Josep Borrell: "Sim. A guerra na Ucrânia tem efeitos colaterais positivos. Desculpe dizer positivo quando tantas pessoas estão a morrer e um país está a ser destruído. Mas sem esta guerra não estaríamos a tomar medidas para nos vermos livres da nossa dependência energética da Rússia. Sem esta guerra, estaríamos na situação anterior. Não estaríamos conscientes de que a Europa está em perigo, é tão simples quanto isto. E se estamos em perigo, devemos ser adultos e estar preparados para enfrentar esses perigos".
euronews: "E o alargamento da União Europeia? Veria países como a Ucrânia, a Moldávia e a Geórgia na União Europeia até 2030?"

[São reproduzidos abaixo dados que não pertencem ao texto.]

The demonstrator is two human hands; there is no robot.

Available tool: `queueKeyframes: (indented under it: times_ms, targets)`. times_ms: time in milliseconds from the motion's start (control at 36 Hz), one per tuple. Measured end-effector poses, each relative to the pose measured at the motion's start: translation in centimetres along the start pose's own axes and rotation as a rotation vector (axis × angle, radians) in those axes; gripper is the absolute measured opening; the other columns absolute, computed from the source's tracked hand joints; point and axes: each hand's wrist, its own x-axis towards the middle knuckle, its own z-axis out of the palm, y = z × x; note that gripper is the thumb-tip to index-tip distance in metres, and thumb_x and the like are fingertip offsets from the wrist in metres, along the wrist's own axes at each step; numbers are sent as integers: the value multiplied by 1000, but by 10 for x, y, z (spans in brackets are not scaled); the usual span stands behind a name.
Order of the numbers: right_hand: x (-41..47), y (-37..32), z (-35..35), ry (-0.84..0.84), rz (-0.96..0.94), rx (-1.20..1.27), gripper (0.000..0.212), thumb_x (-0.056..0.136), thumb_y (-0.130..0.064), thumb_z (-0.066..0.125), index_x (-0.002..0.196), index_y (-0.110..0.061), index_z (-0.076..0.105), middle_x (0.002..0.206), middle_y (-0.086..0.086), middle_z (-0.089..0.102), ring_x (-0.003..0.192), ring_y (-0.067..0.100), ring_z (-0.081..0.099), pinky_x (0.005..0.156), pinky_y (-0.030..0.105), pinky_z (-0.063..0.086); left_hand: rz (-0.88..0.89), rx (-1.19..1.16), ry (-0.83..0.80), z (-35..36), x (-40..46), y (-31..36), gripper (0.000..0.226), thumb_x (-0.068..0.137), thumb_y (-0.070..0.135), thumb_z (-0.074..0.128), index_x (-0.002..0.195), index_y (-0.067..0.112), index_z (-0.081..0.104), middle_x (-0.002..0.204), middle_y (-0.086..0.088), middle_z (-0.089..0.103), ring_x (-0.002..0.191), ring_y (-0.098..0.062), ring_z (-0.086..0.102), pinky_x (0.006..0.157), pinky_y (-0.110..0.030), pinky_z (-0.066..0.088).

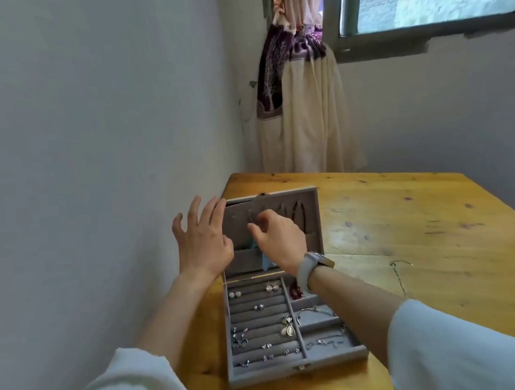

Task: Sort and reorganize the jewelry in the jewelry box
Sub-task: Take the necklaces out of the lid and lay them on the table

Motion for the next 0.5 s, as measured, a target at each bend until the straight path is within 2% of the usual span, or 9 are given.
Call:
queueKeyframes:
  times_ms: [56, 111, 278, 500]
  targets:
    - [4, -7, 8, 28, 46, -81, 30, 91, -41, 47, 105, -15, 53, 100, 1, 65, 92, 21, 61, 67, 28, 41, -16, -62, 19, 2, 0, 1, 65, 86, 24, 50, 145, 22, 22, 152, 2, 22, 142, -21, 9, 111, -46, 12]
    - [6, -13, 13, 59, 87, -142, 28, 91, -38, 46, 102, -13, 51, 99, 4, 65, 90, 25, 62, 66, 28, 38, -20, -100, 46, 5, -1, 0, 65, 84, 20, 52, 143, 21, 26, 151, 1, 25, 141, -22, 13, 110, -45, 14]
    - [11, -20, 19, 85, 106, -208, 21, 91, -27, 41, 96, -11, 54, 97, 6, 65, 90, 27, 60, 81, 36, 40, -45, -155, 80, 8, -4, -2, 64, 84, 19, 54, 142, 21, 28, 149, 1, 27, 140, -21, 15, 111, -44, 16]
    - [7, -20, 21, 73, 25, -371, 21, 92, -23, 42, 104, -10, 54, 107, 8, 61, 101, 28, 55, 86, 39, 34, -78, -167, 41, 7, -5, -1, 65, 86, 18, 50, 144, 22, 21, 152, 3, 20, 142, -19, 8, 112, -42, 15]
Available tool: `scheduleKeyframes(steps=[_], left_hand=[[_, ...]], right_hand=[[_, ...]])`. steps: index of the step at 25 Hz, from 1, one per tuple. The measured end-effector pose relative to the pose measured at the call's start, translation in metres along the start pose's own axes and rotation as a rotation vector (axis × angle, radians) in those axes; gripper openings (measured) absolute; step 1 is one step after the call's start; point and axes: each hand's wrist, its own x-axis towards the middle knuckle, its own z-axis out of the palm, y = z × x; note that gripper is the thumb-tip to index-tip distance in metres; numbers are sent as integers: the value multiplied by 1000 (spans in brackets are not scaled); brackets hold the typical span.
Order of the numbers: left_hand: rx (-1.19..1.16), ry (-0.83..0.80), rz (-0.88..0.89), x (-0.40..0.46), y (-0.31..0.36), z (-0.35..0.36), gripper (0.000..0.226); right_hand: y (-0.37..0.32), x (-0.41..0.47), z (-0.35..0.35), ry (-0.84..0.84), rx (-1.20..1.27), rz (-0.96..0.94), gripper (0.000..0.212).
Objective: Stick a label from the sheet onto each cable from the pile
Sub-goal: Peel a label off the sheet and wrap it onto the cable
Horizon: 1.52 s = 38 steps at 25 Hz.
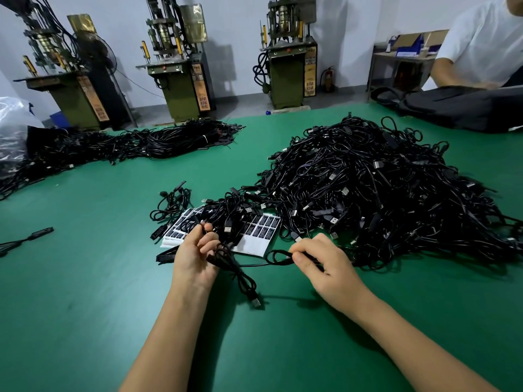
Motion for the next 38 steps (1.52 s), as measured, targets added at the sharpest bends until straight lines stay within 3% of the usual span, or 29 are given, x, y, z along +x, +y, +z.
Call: scheduleKeyframes(steps=[3,8,10,13,16,21,23,27,29,31,33,38], left_hand=[[63,39,41,3,-7,-2,20],[124,36,118,1,-9,0,15],[269,13,127,-3,-14,1,9],[587,-98,87,-10,-36,6,35],[730,-202,163,-15,-51,5,65],[847,-277,294,-13,-55,1,61],[830,-272,327,-12,-55,2,55],[648,-364,218,-17,-50,5,53],[543,-414,159,-20,-51,7,51],[479,-420,124,-21,-56,10,40],[519,-397,111,-21,-62,10,31],[818,-384,21,-22,-64,4,28]], right_hand=[[-1,1,-4,-66,314,220,20],[4,4,-7,162,275,215,27],[7,4,-5,192,231,231,27],[10,6,-2,129,273,310,25],[11,8,-4,71,370,334,21],[15,4,4,245,-61,219,24],[15,3,4,258,-126,151,22],[13,3,3,202,-471,-15,12],[8,0,7,175,-634,-103,23],[5,-2,12,101,-638,-225,34],[2,-3,16,49,-569,-271,31],[5,-1,14,240,-564,-199,14]])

Josep Borrell: "Não consigo pensar em datas. Vamos esperar pelo trabalho da Comissão, que vai dar um parecer sobre como proceder face aos pedidos de adesão da Ucrânia e de outros países. E não se esqueça que, nos Balcãs, há também seis Estados à espera da adesão".

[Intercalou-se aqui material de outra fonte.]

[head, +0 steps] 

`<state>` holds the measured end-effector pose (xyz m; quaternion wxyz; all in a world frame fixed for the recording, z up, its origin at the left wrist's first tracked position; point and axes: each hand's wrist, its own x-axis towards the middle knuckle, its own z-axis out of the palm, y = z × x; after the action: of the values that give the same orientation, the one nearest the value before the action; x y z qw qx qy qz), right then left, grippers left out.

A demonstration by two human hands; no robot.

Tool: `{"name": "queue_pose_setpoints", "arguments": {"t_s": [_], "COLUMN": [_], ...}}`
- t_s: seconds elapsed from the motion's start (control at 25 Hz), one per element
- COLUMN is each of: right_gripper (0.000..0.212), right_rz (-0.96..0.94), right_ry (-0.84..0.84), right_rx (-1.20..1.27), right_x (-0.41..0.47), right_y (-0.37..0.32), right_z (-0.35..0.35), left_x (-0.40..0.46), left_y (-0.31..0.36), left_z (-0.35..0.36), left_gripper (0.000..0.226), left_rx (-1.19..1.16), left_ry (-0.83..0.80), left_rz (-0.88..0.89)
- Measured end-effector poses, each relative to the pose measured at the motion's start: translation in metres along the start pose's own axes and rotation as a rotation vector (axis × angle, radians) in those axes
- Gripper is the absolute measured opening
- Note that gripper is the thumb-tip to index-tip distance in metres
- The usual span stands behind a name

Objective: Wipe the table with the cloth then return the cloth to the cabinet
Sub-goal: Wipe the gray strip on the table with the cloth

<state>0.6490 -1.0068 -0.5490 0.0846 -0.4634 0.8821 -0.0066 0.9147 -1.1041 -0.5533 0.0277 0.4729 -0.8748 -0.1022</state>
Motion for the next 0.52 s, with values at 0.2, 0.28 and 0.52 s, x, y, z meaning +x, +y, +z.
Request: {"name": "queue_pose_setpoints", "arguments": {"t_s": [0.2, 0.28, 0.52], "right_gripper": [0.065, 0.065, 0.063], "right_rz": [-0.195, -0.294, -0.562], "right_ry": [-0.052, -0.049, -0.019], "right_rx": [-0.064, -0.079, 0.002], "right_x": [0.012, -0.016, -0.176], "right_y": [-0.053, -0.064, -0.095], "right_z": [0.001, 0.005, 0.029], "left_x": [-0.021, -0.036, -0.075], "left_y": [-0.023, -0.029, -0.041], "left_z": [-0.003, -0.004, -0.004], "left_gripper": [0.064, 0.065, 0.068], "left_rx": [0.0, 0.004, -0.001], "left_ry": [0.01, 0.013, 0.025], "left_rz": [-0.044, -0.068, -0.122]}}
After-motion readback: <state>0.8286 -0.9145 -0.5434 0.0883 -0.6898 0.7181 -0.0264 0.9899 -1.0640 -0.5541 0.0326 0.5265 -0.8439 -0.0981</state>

euronews: "E como deve a Europa posicionar-se num mundo dominado pelas armas?"
Josep Borrell: "É a chamada militarização das interdependências. Ficamos dependentes de alguém e depois isso é usado como uma arma contra nós. Temos de ser mais autónomos. Temos de ter uma forma de autonomia ou responsabilidade estratégica. Com a pandemia, descobrimos que na Europa não produzíamos sequer uma grama de paracetamol, o que é bastante fácil de produzir, mas era muito mais barato produzi-lo noutros países. Comprar barato é uma coisa. E ter a possibilidade de obter um produto é outra coisa, quando se vive uma crise. Talvez tenha sido mais barato ontem, mas hoje é incomportável".

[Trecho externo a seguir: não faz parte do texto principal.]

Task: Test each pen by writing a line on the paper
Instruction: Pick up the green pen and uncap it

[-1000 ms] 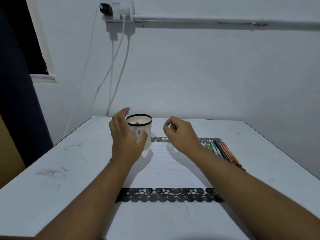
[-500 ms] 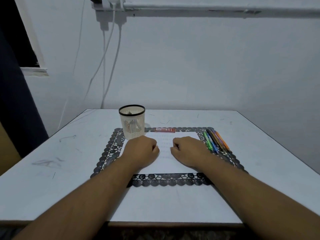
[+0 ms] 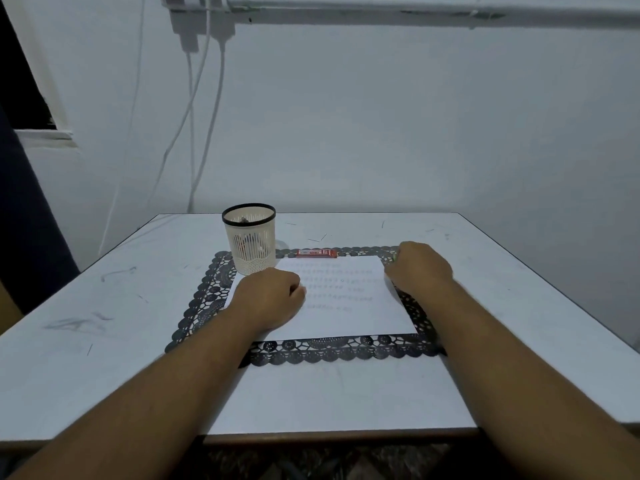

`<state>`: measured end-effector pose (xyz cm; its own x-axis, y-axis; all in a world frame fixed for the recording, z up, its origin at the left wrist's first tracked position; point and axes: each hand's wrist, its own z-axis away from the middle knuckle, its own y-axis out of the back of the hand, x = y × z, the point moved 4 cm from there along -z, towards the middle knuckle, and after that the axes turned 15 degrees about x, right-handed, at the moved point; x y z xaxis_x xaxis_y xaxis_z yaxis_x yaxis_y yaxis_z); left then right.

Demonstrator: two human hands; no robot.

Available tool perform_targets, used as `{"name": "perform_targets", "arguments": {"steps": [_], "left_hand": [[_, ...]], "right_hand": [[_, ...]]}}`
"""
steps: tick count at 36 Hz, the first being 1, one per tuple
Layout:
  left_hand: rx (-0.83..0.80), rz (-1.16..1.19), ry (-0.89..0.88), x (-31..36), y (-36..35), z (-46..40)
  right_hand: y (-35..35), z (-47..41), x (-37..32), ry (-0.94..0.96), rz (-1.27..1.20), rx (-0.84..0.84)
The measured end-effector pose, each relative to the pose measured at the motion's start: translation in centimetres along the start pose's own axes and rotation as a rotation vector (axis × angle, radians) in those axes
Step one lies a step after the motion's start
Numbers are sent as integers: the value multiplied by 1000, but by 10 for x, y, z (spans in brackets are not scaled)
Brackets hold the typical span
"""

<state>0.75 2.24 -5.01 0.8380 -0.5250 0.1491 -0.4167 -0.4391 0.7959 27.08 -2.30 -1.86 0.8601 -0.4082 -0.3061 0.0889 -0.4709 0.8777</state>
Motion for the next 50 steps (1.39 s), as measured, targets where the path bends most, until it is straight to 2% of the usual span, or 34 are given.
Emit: {"name": "perform_targets", "arguments": {"steps": [4,16,43,47,50], "left_hand": [[-19,1,1,1,-2,0],[-34,17,8,-1,-2,-1],[-47,26,0,-2,-1,0],[-54,19,5,0,0,0],[-64,26,8,0,0,1]], "right_hand": [[-4,2,5,-37,47,-67],[-3,-6,15,-39,74,45],[-18,-7,13,-23,66,0],[-14,-7,13,-6,33,56],[-14,-8,16,-17,58,36]]}}
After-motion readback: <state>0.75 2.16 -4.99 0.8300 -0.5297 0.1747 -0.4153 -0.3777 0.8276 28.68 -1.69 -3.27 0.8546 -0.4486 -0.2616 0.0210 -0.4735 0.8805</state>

Josep Borrell: "Fala-se muito da proibição da compra de petróleo russo. Há outras formas de causar problemas a Putin: os seguros. Se decidirmos que as nossas companhias de seguros não fazem seguros ao transporte de petróleo russo, nem mesmo para a Europa. Em todo o mundo os russos vão enfrentar um grande obstáculo para exportar o petróleo, não para a Europa, mas para o resto do mundo".
euronews: "A guerra, infelizmente, terá enormes impactos globais ao nível da segurança alimentar, da energia e da segurança. Qual é, qual deve ser o plano a longo prazo?"
Josep Borrell: "O que importa é ter um mundo baseado em regras, porque não há regras. Há uma regra: a regra do mais forte. Temos vindo a construir a Europa como um jardim francês, ordenado e geométrico. O resto do mundo é mais como uma selva. E se não queremos que a selva invada o nosso jardim, temos de pagar esse preço. Usamos a palavra solidariedade, mas solidariedade não significa nada se não houver um preço. Se não houver um custo, podemos expressar solidariedade para com toda a gente. O momento em que pagamos é o momento da verdade. E nesse momento temos de compreender que defender a liberdade e lutar contra os que lutam contra a Ucrânia terá um custo. E os políticos devem ter a coragem de explicar ao povo que este custo tem de ser aceite, caso contrário o custo será muito maior".